## WORK ITEM:
Only the lines from the one containing "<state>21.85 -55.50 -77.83" through the one containing "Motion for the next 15" should be printed, exactly as they appear below, with both ends included.

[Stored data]
==============================

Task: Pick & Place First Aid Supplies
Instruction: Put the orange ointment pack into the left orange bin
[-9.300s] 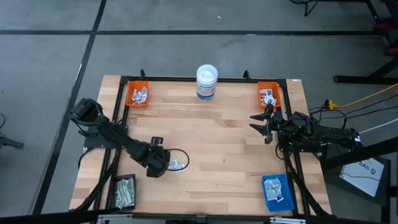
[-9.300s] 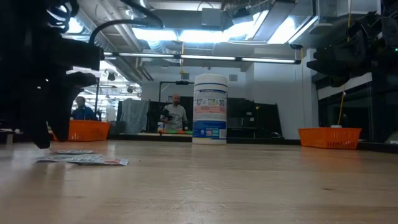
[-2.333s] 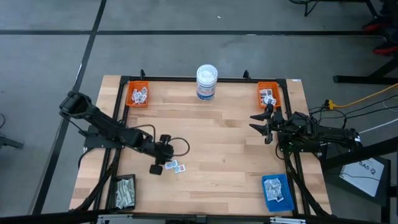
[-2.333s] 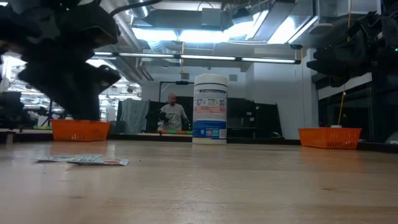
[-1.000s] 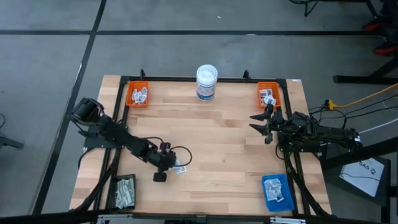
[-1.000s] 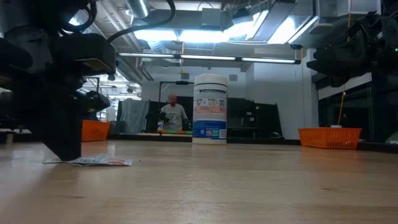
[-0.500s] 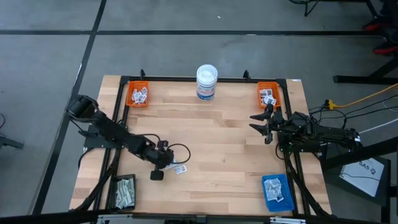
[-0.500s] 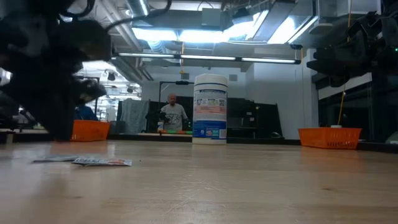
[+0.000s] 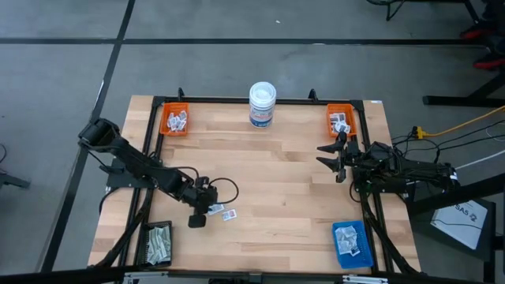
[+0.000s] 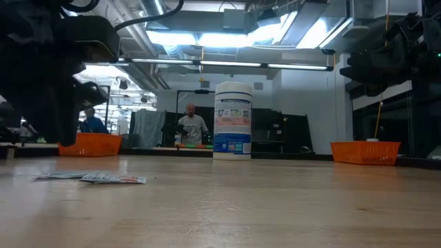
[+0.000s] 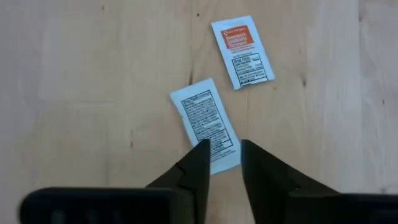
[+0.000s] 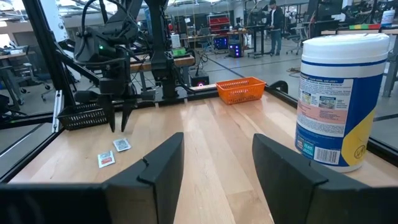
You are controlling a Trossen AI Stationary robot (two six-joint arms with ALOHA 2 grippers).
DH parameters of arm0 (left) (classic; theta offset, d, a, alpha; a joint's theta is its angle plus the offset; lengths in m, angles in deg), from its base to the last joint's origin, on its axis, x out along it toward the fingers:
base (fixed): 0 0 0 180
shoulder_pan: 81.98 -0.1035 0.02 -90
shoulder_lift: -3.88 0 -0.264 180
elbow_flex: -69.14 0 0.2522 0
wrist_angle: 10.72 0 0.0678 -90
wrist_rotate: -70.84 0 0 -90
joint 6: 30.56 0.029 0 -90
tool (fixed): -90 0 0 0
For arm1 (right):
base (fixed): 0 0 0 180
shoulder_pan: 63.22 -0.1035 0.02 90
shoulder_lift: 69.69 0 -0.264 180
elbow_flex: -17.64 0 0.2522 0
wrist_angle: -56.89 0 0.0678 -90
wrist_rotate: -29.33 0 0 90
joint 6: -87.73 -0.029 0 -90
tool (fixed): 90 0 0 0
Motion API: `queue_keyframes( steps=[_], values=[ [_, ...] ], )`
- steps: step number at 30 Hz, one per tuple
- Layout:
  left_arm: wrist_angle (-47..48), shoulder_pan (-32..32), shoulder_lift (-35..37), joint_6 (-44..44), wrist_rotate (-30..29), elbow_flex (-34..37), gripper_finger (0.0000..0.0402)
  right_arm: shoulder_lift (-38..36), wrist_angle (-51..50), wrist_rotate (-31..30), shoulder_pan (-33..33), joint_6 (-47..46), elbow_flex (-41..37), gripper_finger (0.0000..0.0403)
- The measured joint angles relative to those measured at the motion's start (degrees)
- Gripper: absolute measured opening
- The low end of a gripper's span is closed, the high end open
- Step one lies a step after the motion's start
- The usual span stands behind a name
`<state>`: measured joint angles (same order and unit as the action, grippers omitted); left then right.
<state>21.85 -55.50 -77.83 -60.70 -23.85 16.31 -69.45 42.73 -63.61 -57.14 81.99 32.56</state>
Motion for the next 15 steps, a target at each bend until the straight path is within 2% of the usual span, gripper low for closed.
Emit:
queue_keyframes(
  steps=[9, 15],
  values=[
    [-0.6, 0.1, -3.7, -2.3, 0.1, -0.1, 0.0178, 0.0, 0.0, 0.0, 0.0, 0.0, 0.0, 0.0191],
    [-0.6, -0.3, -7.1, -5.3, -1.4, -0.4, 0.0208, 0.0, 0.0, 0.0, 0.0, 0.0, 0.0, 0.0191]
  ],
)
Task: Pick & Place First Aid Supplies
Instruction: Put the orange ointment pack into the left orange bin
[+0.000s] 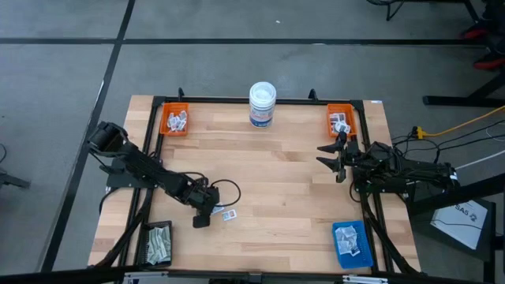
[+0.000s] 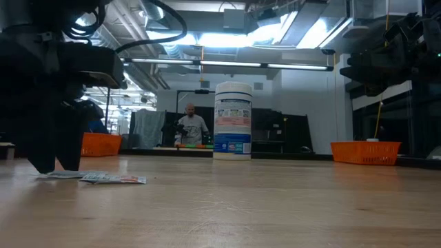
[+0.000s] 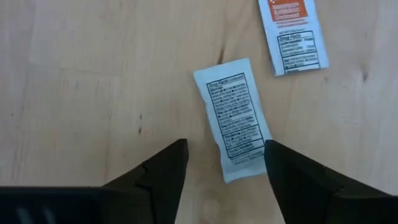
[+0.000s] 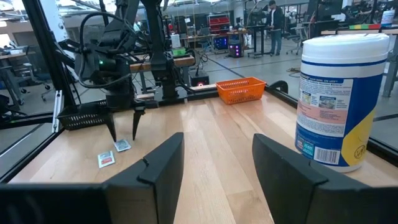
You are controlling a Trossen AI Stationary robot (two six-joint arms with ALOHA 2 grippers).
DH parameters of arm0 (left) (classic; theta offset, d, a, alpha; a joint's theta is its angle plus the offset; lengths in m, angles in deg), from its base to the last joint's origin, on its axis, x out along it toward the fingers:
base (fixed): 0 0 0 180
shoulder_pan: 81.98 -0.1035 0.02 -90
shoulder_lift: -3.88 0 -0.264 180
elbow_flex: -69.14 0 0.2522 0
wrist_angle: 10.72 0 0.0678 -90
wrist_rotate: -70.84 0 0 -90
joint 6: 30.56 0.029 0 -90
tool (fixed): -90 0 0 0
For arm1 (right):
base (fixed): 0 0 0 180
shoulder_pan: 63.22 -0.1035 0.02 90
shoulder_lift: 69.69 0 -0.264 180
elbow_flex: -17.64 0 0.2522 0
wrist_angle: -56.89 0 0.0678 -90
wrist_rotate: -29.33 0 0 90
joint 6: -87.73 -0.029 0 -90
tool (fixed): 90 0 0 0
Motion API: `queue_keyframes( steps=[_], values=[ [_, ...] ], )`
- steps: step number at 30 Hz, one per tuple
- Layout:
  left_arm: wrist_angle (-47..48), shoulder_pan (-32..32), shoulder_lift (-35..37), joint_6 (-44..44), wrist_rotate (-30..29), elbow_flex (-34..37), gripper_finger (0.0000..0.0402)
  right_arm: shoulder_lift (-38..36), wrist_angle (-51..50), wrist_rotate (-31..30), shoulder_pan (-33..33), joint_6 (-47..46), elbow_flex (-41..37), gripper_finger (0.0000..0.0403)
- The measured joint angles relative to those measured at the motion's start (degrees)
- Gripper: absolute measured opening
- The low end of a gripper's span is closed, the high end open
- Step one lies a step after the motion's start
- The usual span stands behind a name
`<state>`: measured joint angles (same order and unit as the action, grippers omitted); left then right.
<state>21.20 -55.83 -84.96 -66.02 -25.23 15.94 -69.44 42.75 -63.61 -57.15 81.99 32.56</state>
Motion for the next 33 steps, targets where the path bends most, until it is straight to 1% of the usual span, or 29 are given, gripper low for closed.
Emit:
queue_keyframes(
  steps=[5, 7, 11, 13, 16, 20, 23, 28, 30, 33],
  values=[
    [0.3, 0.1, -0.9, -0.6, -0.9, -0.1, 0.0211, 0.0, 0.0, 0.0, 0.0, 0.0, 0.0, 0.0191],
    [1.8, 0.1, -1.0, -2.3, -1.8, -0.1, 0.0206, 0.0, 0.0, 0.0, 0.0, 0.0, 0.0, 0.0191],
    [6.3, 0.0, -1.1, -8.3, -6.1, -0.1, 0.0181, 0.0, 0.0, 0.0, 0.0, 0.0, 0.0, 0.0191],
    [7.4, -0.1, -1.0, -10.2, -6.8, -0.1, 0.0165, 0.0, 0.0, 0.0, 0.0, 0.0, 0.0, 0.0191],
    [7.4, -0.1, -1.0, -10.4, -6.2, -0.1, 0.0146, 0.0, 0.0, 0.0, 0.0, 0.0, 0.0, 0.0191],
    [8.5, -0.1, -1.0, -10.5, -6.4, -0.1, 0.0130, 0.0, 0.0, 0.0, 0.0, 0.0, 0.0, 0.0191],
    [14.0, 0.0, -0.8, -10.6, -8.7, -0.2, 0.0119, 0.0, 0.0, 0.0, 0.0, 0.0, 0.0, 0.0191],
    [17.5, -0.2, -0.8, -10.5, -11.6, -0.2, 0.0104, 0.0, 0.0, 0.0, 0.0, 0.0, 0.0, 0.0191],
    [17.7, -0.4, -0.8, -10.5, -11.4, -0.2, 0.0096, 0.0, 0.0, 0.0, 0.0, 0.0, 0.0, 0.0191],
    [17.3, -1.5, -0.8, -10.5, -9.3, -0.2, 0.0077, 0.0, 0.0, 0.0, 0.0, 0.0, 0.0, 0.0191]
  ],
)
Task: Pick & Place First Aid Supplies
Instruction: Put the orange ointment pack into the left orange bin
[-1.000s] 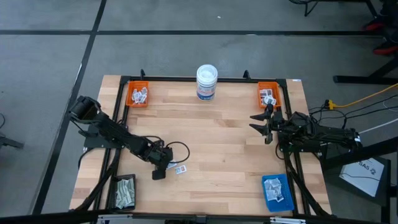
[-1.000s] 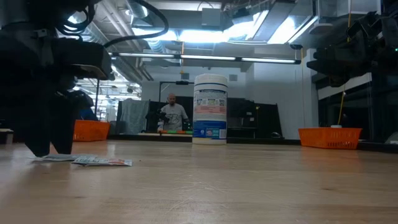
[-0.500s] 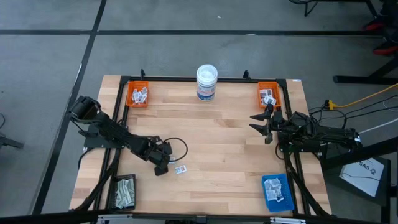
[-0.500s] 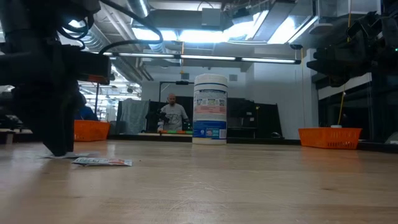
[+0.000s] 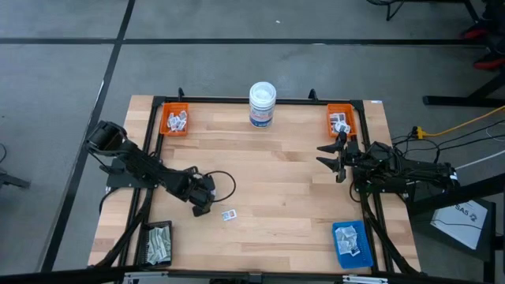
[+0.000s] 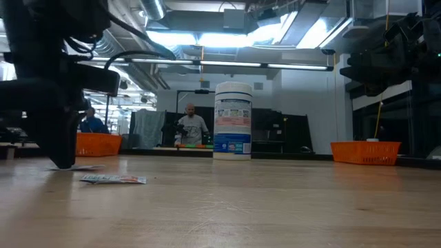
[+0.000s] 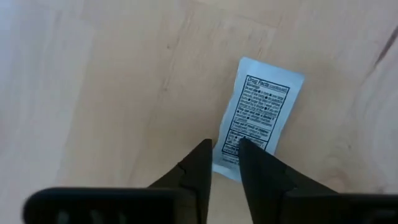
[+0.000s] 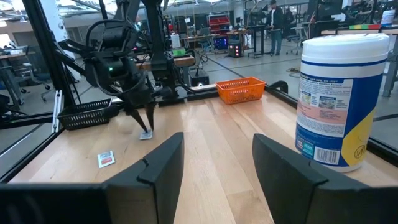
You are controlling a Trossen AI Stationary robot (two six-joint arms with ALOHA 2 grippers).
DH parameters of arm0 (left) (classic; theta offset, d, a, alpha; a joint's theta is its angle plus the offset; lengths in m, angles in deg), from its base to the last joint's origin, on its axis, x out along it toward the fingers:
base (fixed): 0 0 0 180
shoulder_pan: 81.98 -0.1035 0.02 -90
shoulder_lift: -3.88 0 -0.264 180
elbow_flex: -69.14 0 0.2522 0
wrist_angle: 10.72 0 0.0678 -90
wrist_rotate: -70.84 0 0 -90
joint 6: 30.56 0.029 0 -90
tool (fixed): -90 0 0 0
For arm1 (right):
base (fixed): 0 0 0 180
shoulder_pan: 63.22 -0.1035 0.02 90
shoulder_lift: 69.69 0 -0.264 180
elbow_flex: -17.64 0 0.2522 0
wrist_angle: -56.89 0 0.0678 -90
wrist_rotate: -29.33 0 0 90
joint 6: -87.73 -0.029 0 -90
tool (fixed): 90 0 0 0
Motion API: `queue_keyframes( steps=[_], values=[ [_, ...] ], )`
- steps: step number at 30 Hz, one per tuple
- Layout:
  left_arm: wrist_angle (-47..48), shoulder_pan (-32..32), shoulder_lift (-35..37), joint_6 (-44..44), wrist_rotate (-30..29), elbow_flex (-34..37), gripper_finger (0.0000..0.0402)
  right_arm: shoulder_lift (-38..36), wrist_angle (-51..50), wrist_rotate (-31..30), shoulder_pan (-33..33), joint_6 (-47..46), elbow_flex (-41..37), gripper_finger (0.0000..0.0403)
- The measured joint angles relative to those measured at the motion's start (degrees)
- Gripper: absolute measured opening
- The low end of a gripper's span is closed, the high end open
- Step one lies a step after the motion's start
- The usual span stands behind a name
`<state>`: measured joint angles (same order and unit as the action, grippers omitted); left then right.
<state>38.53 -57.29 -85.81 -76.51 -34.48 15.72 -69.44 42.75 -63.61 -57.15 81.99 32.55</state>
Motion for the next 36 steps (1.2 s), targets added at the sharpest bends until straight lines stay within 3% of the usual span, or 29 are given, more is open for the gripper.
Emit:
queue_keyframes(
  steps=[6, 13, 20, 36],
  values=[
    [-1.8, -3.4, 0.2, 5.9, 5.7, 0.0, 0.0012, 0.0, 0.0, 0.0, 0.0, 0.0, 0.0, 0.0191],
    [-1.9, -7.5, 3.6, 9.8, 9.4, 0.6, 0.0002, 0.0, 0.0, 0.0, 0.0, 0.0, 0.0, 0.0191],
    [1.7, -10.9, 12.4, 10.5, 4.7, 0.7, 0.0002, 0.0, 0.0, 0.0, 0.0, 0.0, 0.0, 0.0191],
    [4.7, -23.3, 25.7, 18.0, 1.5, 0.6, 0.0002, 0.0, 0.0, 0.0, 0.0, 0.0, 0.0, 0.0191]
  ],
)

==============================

## ANSWER TO THIS TASK:
<state>21.85 -55.50 -77.83 -60.70 -23.85 16.31 -69.45 42.73 -63.61 -57.14 81.99 32.56</state>
Motion for the next 15 steps, a target at each bend until the straight path is within 2% of the usual span, gripper low for closed.

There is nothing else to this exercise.